■ What to produce: Write out the lines from the top of the material through the line with "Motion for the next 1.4", exactly and with nothing added.
----------------------------------------
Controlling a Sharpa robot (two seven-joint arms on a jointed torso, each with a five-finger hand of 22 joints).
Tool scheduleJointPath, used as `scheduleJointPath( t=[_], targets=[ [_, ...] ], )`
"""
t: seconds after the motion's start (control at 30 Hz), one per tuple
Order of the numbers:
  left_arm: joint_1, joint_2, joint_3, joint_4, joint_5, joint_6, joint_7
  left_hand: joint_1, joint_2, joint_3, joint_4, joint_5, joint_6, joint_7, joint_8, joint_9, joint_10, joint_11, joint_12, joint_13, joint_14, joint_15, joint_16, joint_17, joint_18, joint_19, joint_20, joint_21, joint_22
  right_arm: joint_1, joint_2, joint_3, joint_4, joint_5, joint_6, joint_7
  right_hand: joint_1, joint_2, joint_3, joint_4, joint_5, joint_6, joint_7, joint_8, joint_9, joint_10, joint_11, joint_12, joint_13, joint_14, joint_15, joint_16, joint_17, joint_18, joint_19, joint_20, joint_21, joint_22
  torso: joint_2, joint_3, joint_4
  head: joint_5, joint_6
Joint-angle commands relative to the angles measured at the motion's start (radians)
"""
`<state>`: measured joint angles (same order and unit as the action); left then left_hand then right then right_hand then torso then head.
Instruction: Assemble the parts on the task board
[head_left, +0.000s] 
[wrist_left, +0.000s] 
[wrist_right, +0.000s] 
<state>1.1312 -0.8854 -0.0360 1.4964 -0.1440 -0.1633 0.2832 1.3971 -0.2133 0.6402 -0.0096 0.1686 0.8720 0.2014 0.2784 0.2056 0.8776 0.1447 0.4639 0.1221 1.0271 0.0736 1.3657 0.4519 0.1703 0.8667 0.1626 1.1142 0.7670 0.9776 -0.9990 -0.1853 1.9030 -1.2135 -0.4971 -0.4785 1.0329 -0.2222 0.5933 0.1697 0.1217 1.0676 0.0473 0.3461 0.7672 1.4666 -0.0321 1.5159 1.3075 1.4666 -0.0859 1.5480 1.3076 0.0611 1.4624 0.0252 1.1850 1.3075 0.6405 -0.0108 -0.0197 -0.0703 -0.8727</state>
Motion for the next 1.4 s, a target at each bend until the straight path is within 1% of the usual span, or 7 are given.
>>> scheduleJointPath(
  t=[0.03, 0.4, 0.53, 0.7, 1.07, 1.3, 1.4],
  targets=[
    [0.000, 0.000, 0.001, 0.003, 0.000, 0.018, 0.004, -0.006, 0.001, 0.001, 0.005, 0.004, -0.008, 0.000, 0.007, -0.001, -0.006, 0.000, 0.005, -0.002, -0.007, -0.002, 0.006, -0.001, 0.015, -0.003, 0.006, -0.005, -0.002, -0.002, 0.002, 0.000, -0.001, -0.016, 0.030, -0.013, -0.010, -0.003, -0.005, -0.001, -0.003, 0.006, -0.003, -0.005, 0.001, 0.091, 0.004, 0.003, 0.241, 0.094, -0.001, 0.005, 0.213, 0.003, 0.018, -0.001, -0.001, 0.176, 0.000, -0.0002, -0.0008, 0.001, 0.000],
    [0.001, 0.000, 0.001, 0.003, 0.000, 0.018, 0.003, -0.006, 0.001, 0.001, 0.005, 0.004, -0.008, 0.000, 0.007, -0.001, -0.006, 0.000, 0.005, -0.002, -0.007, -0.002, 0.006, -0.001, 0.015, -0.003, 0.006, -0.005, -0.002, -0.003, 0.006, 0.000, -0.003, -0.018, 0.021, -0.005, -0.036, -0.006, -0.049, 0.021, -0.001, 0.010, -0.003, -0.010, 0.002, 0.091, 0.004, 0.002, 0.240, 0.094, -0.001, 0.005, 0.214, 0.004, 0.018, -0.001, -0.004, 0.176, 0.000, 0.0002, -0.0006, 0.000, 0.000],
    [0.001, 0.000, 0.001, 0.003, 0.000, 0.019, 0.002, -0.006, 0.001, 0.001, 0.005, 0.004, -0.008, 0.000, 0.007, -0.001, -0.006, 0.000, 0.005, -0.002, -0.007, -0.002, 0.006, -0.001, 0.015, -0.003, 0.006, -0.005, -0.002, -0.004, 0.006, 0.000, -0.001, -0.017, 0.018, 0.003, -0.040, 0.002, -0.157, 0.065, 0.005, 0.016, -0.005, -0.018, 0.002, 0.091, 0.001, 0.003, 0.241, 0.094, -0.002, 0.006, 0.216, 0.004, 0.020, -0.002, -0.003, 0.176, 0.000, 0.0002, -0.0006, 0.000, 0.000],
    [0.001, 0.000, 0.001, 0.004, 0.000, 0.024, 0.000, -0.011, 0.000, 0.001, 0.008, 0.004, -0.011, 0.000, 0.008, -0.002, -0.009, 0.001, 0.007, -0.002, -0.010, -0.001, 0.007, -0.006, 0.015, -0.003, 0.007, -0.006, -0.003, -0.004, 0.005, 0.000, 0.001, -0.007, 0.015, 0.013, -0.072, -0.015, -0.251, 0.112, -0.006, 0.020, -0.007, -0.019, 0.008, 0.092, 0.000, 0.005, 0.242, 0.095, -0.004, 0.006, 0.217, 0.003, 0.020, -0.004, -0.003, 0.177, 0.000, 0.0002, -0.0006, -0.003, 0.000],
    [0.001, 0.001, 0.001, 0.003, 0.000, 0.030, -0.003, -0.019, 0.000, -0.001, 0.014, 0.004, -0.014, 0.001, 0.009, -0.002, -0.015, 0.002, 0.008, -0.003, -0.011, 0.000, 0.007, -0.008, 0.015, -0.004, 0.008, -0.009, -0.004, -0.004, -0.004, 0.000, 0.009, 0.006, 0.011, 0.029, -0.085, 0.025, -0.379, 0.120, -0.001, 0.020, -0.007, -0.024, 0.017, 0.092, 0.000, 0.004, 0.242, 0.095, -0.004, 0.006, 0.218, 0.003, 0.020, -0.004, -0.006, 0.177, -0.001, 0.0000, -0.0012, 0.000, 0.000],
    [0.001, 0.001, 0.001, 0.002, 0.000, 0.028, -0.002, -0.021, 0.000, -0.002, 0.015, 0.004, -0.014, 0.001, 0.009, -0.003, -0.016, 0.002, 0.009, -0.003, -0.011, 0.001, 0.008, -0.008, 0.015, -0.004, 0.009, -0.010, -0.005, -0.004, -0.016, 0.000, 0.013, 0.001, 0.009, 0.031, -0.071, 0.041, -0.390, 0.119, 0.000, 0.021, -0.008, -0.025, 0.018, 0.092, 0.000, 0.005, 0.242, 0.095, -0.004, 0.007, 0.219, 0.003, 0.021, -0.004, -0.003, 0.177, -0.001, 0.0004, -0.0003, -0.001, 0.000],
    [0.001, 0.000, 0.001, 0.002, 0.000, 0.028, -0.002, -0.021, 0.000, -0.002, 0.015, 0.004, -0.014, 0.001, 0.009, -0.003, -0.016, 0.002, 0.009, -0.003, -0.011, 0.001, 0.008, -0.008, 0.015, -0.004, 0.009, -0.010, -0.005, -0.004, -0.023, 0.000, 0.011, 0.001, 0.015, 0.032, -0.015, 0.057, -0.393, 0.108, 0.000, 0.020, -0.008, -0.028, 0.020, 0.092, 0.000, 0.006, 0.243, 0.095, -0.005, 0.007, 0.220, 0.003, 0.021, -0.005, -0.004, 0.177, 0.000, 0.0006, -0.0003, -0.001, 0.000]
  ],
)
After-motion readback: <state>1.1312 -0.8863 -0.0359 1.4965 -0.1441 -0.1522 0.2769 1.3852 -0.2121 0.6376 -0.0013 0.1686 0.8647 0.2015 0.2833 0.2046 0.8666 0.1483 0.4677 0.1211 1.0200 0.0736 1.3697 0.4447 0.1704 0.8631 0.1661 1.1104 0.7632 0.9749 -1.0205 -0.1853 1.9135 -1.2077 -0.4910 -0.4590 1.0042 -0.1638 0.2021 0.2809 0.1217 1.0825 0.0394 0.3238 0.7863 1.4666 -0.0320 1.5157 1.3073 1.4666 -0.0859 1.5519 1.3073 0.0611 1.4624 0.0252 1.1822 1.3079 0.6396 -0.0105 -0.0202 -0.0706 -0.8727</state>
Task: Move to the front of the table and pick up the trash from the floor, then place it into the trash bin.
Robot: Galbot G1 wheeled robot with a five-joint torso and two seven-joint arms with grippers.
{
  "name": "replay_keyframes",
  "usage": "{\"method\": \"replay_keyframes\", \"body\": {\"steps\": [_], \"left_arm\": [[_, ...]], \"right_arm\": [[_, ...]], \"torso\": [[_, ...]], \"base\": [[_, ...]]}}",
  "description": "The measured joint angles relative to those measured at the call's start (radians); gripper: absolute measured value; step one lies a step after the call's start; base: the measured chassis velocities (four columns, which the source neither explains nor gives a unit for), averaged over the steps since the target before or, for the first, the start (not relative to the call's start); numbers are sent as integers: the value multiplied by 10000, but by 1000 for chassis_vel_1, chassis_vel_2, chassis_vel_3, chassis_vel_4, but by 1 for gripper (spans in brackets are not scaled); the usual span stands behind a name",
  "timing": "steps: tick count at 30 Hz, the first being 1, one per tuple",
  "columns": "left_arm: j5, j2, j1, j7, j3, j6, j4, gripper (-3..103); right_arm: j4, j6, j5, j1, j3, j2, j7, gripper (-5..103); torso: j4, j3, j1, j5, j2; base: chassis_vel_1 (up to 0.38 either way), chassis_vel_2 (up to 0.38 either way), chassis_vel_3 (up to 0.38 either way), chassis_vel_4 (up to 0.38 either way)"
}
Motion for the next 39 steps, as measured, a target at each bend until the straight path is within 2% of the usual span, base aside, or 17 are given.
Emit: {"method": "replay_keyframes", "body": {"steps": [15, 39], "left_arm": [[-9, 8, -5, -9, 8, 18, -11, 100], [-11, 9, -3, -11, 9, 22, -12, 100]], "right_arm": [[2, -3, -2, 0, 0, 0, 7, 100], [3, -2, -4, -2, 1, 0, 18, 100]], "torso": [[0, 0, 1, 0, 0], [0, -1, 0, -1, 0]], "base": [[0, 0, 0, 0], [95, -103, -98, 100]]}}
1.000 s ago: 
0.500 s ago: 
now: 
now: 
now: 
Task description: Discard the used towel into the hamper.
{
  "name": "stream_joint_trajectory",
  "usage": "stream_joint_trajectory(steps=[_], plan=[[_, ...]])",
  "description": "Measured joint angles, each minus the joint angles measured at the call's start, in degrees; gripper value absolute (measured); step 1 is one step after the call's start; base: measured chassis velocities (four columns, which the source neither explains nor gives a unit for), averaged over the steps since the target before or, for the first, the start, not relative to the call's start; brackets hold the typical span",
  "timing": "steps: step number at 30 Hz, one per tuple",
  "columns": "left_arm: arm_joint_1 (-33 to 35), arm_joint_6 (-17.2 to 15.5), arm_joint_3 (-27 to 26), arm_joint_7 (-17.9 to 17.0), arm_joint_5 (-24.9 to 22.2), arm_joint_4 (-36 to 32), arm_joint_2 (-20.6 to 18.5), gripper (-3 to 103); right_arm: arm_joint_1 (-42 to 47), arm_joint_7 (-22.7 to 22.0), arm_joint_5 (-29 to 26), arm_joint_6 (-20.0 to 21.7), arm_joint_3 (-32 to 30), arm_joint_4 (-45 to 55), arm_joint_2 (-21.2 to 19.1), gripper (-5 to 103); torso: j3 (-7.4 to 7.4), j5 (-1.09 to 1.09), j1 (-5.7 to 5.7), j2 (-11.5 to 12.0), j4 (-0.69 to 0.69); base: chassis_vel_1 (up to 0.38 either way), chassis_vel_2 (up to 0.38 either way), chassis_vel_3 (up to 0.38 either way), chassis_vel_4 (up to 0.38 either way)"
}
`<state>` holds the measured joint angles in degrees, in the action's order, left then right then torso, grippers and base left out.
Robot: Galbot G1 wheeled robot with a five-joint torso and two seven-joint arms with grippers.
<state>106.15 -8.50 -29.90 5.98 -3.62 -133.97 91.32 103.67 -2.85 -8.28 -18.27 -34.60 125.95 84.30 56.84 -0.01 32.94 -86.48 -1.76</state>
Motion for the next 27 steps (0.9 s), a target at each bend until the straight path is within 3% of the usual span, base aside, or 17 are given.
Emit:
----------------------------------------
■ Your solution:
Controlling a Sharpa robot (two seven-joint arms on a jointed torso, each with a five-finger hand of 22 joints).
Tool scheduleJointPath, used as `scheduleJointPath( t=[_], targets=[ [_, ...] ], )`
"""
t: seconds after the motion's start (control at 30 Hz), one per tuple
Order of the numbers:
  left_arm: joint_1, joint_2, joint_3, joint_4, joint_5, joint_6, joint_7
  left_hand: joint_1, joint_2, joint_3, joint_4, joint_5, joint_6, joint_7, joint_8, joint_9, joint_10, joint_11, joint_12, joint_13, joint_14, joint_15, joint_16, joint_17, joint_18, joint_19, joint_20, joint_21, joint_22
  right_arm: joint_1, joint_2, joint_3, joint_4, joint_5, joint_6, joint_7
  right_hand: joint_1, joint_2, joint_3, joint_4, joint_5, joint_6, joint_7, joint_8, joint_9, joint_10, joint_11, joint_12, joint_13, joint_14, joint_15, joint_16, joint_17, joint_18, joint_19, joint_20, joint_21, joint_22
  torso: joint_2, joint_3, joint_4
  head: joint_5, joint_6
Joint-angle commands relative to the angles measured at the motion's start (radians)
"""
`<state>`: measured joint angles (same order and unit as the action); left then left_hand then right then right_hand then torso then head.
Instruction: Assemble the parts on the task board
[head_left, +0.000s] 
[wrist_left, +0.000s] 
[wrist_right, +0.000s] 
<state>1.1312 -0.8854 -0.0360 1.4964 -0.1440 -0.1633 0.2832 1.3971 -0.2133 0.6402 -0.0096 0.1686 0.8720 0.2014 0.2784 0.2056 0.8776 0.1447 0.4639 0.1221 1.0271 0.0736 1.3657 0.4519 0.1703 0.8667 0.1626 1.1142 0.7670 0.9776 -0.9990 -0.1853 1.9030 -1.2135 -0.4971 -0.4785 1.0329 -0.2222 0.5933 0.1697 0.1217 1.0676 0.0473 0.3461 0.7672 1.4666 -0.0321 1.5159 1.3075 1.4666 -0.0859 1.5480 1.3076 0.0611 1.4624 0.0252 1.1850 1.3075 0.6405 -0.0108 -0.0197 -0.0703 -0.8727</state>
Motion for the next 1.4 s, a target at each bend until the straight path is within 1% of the usual span, or 7 are given.

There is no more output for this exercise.